Locate the line that contains "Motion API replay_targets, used" in the entries below, then repeat it and every following line through the line that contains "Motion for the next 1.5", exactly, and no others.

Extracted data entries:
================================
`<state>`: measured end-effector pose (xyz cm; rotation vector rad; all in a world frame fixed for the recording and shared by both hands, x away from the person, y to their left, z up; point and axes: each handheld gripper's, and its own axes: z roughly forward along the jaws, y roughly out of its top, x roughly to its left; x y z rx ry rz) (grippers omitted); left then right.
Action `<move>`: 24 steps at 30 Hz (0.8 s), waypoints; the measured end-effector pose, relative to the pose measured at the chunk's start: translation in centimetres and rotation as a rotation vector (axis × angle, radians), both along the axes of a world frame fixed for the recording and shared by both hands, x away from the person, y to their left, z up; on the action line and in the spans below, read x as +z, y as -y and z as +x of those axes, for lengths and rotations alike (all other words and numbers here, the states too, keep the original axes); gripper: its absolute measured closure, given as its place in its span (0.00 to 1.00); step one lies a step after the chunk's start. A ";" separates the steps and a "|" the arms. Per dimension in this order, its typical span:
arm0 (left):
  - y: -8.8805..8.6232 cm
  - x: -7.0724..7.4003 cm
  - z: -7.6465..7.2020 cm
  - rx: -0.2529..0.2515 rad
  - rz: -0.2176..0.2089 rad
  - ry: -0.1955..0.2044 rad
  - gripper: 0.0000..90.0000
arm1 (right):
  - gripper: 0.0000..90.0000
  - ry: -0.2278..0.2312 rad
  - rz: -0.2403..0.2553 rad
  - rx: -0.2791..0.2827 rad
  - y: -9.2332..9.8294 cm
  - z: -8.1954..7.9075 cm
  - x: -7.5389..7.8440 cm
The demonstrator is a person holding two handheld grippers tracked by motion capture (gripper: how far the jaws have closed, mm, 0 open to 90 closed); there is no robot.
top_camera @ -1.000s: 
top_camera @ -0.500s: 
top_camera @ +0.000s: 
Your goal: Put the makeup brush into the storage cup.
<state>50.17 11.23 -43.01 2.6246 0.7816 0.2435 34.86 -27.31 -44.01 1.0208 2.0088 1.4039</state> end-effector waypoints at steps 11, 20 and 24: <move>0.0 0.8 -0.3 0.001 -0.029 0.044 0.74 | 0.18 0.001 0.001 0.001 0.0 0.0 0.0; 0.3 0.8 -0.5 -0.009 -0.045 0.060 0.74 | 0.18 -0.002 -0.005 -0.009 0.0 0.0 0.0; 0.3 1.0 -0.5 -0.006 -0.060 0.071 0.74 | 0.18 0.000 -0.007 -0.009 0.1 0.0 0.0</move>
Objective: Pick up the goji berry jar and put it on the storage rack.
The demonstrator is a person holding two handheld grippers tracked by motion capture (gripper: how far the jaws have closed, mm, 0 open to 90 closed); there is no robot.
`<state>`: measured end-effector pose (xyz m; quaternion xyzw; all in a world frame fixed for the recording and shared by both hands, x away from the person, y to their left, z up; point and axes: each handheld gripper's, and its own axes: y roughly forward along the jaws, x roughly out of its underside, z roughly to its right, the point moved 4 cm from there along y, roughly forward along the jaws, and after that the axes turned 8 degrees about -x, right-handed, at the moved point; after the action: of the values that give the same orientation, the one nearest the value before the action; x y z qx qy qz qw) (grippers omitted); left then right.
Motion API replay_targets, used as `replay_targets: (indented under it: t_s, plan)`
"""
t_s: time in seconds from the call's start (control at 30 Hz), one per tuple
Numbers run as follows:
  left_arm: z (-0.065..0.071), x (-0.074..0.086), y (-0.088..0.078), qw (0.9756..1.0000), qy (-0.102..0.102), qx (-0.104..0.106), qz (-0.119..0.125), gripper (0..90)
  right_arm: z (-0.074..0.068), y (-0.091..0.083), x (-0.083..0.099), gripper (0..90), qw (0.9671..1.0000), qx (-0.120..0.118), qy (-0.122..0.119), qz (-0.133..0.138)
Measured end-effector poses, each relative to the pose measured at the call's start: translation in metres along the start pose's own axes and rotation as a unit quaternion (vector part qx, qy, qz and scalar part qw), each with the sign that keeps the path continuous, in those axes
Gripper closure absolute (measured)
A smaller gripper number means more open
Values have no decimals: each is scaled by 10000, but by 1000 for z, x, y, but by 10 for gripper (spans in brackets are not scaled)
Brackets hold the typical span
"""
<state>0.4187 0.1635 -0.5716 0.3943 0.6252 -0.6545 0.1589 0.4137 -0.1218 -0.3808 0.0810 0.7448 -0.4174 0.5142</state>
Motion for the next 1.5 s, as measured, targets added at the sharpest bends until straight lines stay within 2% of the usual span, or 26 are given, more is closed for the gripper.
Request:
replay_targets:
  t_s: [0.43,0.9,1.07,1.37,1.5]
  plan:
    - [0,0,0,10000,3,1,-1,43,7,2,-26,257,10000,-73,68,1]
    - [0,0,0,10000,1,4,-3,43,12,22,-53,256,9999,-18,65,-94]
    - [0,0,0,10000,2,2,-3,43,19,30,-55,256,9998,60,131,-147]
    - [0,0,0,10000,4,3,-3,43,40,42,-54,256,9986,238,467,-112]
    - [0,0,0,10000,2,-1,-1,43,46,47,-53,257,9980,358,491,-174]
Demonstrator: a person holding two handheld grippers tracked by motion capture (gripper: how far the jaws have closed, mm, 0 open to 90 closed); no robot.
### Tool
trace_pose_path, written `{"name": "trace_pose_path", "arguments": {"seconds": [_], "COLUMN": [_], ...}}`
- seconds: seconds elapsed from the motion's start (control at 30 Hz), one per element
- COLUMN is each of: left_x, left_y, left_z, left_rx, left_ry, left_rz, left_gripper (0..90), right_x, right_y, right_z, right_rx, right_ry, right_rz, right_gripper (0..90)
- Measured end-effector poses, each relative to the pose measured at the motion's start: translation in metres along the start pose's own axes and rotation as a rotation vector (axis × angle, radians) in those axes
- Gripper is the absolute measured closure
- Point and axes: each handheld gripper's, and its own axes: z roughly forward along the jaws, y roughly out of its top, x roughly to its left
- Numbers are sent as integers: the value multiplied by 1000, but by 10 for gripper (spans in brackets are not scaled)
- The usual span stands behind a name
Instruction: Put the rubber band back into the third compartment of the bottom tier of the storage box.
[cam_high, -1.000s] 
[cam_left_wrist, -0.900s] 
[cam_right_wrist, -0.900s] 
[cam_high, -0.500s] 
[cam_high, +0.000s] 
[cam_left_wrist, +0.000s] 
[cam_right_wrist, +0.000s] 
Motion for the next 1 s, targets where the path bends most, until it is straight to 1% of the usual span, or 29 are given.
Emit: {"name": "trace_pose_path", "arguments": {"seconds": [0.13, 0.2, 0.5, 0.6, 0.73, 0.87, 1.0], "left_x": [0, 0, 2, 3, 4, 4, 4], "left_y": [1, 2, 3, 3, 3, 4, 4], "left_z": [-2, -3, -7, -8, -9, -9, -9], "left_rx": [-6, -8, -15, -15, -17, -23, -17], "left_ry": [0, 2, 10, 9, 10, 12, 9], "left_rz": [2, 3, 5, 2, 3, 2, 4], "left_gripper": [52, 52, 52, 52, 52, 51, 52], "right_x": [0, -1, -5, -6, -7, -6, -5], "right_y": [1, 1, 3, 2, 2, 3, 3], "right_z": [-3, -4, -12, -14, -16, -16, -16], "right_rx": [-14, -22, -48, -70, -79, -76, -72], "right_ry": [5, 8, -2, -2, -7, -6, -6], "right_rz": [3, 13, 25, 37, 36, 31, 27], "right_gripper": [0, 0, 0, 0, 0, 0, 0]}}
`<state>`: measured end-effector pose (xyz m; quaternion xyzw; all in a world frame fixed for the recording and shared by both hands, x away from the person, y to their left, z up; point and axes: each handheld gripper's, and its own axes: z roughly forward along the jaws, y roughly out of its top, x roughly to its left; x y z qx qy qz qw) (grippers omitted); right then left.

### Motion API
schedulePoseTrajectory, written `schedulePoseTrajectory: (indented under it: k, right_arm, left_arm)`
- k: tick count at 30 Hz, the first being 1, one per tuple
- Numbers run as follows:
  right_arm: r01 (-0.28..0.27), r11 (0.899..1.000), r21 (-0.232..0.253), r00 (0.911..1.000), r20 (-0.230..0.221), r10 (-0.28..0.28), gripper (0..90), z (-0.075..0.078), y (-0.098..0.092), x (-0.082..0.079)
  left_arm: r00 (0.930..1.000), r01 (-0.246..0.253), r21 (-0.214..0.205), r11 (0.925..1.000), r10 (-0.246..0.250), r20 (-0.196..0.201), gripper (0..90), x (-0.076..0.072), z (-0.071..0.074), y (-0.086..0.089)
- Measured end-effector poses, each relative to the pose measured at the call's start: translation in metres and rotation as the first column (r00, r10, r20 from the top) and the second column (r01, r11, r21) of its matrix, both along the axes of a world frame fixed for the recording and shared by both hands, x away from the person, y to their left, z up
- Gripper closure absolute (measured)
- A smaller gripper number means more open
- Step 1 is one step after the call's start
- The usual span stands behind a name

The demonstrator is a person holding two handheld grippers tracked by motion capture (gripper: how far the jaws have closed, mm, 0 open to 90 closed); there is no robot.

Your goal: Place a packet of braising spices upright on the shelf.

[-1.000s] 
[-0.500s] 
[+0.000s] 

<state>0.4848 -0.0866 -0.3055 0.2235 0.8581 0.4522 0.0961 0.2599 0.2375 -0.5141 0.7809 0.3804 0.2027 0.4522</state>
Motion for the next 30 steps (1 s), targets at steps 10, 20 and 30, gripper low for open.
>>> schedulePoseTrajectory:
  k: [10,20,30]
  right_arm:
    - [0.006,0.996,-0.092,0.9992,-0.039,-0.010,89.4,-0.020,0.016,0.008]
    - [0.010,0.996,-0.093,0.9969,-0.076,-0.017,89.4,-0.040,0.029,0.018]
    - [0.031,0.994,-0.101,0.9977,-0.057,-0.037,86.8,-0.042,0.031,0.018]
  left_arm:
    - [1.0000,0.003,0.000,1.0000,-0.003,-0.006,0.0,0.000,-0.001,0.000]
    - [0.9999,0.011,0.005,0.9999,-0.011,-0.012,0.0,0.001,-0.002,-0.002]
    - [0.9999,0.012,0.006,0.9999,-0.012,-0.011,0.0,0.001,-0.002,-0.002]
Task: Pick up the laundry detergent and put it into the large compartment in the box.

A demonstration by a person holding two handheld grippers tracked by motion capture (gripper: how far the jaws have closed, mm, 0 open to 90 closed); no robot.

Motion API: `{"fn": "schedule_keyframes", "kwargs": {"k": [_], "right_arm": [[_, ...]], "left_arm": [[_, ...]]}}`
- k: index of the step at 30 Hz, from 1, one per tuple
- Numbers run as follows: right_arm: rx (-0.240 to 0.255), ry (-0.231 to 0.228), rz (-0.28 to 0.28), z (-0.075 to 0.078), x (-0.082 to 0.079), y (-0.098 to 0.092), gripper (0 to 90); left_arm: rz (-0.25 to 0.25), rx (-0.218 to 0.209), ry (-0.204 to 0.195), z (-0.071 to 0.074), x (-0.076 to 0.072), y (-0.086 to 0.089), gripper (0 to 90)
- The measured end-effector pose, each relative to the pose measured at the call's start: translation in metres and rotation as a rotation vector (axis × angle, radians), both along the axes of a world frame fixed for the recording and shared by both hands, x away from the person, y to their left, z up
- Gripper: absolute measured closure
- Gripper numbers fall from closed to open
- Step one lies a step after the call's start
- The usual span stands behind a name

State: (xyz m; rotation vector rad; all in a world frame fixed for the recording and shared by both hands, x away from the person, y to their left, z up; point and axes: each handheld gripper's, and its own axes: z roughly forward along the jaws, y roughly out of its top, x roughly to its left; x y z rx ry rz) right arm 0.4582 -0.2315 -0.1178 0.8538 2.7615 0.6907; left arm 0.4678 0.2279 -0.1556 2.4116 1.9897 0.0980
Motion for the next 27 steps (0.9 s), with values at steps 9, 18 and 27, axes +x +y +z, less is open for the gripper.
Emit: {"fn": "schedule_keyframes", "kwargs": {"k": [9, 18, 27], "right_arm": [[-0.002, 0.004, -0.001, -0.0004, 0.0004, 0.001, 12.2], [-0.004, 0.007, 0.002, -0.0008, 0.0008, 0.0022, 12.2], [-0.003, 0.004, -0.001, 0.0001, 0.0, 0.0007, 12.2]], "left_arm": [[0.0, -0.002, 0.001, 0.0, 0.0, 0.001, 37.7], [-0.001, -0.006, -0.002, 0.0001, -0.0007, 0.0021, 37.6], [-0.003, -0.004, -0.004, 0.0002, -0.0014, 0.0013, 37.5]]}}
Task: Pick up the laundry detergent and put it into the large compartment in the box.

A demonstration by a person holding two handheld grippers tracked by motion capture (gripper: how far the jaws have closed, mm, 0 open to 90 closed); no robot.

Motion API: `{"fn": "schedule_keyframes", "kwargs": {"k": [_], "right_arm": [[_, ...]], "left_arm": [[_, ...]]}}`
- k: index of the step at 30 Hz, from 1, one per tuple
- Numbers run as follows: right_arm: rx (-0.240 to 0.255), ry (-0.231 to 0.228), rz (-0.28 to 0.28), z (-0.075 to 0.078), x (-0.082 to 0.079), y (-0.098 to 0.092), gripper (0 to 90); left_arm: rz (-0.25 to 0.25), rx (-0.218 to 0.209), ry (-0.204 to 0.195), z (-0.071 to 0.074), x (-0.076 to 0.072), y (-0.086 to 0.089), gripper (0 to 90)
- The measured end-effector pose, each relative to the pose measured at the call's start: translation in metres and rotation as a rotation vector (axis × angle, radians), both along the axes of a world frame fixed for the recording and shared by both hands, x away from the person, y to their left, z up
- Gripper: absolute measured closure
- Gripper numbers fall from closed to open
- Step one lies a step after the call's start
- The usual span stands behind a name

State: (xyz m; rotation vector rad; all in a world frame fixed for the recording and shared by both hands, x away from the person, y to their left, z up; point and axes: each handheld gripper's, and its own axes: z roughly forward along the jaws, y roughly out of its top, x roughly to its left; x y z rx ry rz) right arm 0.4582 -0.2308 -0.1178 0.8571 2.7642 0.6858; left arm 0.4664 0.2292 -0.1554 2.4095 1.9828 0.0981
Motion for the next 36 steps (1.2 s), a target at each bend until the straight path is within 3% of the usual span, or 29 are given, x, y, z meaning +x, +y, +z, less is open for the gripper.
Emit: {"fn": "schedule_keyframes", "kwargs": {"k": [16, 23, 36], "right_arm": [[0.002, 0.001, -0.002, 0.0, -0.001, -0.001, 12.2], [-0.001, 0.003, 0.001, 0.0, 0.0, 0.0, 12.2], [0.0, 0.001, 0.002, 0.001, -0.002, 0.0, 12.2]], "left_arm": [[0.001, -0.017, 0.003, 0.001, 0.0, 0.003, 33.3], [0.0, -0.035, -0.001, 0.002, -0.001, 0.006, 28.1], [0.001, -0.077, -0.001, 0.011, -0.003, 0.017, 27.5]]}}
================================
### ANSWER TO THIS TASK:
Motion API replay_targets, used as `replay_targets: (indented under it: t_s, plan)`
"""
t_s: time in seconds from the call's start (control at 30 Hz), one per tuple
Numbers run as follows:
  left_arm: z (-0.065..0.071), x (-0.074..0.086), y (-0.088..0.078), qw (0.9756..1.0000), qy (-0.102..0.102), qx (-0.104..0.106), qz (-0.119..0.125), gripper (0..90)
  right_arm: z (-0.074..0.068), y (-0.091..0.083), x (-0.083..0.099), gripper (0..90), qw (0.9671..1.0000), qx (-0.120..0.118), qy (-0.122..0.119), qz (-0.133..0.138)
Measured end-effector poses, each relative to the pose measured at the call's start: translation in metres along the start pose's own axes and rotation as a unit quaternion (vector part qx, qy, qz and scalar part qw), each with the sign that keeps the path continuous, in those axes
Gripper closure absolute (measured)
A smaller gripper number means more open
Values have no decimals: each is scaled by 10000, but by 1000 for z, x, y, but by 10 for gripper (spans in brackets are not scaled)
Brackets hold the typical span
"""
<state>0.4187 0.1635 -0.5716 0.3943 0.6252 -0.6545 0.1589 0.4137 -0.1218 -0.3808 0.0810 0.7448 -0.4174 0.5142</state>
Motion for the next 1.5 s, as measured, targets added at the sharpest bends until straight lines stay within 2% of the usual span, or 26 are given, more is closed for the gripper.

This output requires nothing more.